What Happen To Girbaud Jeans

: Use Smartphone Interface for Input Adjust according to your environment


NIH Grant Enables Cochlear Implant Breakthrough
Project Uses Smartphone Interface to Adjust Settings for Noisy Environments

Jan. 28, 2011
Clicca qui per leggere l'articolo- utilizza il Google Translator
Many cochlear implant users may soon be able to easily modify the settings on their hearing devices using a smartphone interface, selecting one setting for a bustling restaurant, another for a hushed library.

Ten health-care and research facilities across the U.S. are slated to participate in clinical trials of the technology, pending Food and Drug Administration approval, says Dr. Philip Loizou, director of the Cochlear Implant Lab at UT Dallas and principal investigator for the $2.5 million project, which is funded by the National Institutes of Health.

The technology, which centers on creating an interface between mobile devices and FDA-approved cochlear implants manufactured by Cochlear Ltd., replaces the speech processor that cochlear implant users wear behind the ear.

Attached to the inner ear of profoundly deaf people by an array of 16 to 22 electrodes, cochlear implants have restored partial hearing to more than 180,000 people.

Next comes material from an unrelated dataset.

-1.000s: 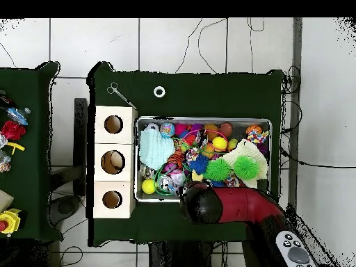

Several audio-processing techniques have been developed over the years that improved the benefits derived from cochlear implants, enabling moderate levels of speech understanding today. Loizou’s research focuses on developing new speech- and sound-processing strategies that further improve the levels of speech performance, particularly in noisy environments.

“The new technology will provide a great deal of flexibility to cochlear implant users to change the programs in their device as they please and thus to optimize their listening experience in different environments,” Loizou said. “Current implant patients do not have such flexibility.”